Ранние подъемы, уборка дома, работа на огороде, сбор урожая — это то, что мне предстояло. Ах, да! Как я могла забыть про выпас коров! Когда тебя будят в 4 утра, ты одеваешься, как на северный полюс, потому что в это время еще холодно, но к девяти утра ты уже изнываешь от жары и жажды, при этом таскаешься со своими кофтами, повязанными вокруг талии. Попутно снимаешь с себя цепляющиеся колючки дурнишника, который в деревне называли репейником, и отгоняешь полчища мошек и комаров! Так себе отдых, знаете ли.
Но выбор мне, к сожалению, в очередной раз никто не предоставил. От жалости к самой себе меня отвлёк толчок в бок, потом еще один, отчего я вскрикнула и отскочила, как ошпаренная, тут же налетев на грузную тётку с баулами, которая одарила меня бешеным взглядом и отправила нецензурным словом очень далеко. Следом нескончаемым потоком на меня двинулась толпа пассажиров, только что сошедшая с прибывшего поезда, с сумками, плачущими детьми, уставшие, готовые смести всё на своем пути. Я от испуга не могла даже пошевелиться, хотя мозг истошно вопил "Беги!!!!".

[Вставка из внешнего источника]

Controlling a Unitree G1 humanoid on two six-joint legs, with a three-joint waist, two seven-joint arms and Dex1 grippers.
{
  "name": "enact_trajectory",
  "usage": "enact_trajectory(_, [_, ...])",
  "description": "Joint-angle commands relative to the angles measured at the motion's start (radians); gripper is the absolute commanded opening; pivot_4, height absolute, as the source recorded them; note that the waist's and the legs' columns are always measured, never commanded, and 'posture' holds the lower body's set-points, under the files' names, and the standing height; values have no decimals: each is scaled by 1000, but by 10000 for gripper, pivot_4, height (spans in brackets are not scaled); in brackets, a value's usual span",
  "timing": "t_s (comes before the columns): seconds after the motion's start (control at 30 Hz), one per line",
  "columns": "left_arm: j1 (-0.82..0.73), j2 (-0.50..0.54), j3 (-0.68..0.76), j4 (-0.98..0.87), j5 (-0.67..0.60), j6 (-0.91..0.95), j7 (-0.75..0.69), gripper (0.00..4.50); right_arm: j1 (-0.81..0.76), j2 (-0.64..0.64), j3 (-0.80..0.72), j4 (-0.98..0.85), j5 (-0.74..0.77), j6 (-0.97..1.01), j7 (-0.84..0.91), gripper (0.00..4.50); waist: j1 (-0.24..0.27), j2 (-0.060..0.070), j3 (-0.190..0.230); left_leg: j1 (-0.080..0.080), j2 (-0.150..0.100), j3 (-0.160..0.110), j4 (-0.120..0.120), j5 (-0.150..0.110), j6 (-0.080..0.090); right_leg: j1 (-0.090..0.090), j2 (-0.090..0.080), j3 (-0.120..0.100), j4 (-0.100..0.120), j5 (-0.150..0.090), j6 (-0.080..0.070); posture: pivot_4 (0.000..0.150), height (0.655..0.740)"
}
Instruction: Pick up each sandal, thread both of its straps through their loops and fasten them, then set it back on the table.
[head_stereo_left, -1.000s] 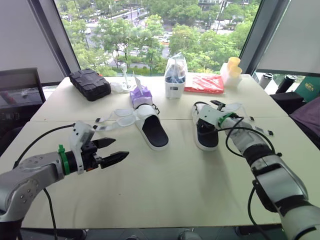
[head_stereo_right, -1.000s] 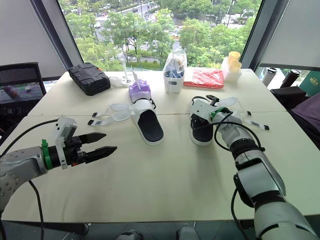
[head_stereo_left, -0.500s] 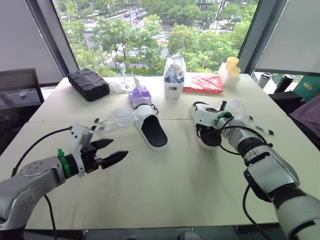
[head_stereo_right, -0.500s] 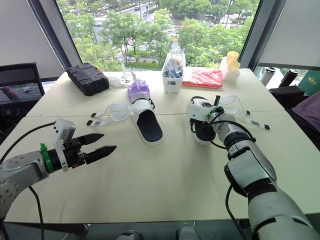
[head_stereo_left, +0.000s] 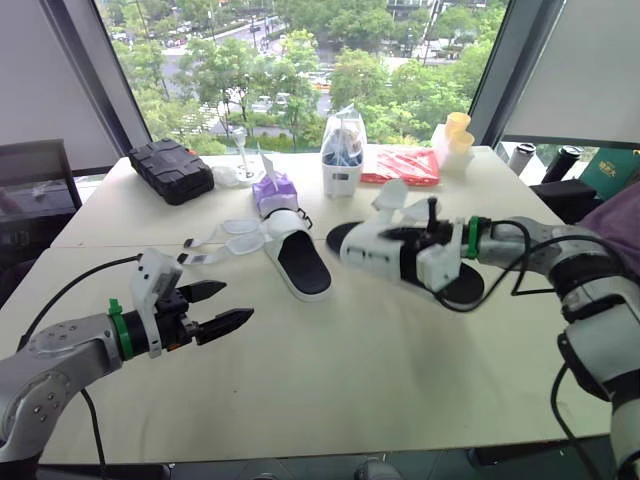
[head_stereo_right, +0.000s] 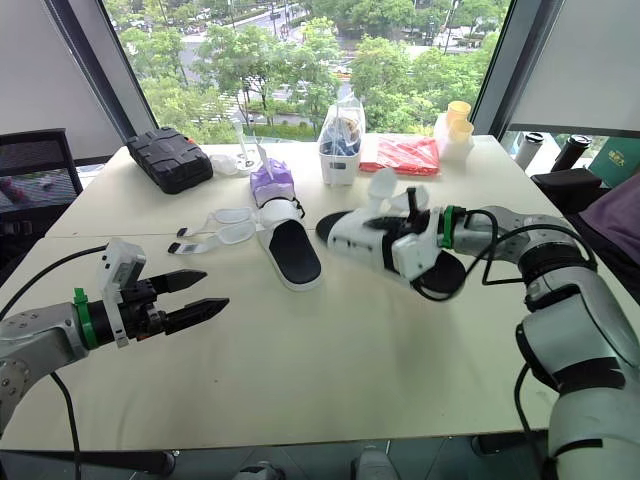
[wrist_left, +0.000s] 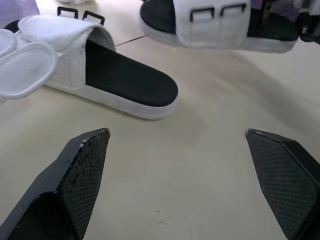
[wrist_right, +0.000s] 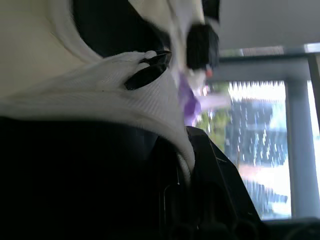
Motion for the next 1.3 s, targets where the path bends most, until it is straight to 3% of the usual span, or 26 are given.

Резким движением чьих-то рук я была спасена. И тут же на меня обрушился поток гневной речи моей двоюродной сестры:
— Ты, что ненормальная?! — истошно орала на меня Олеся, — Они бы тебя сожрали и даже не поперхнулись! Мало того, что вечно мне приходиться с тобой таскаться, так еще и отвечать за тебя надо! Сидела бы дома!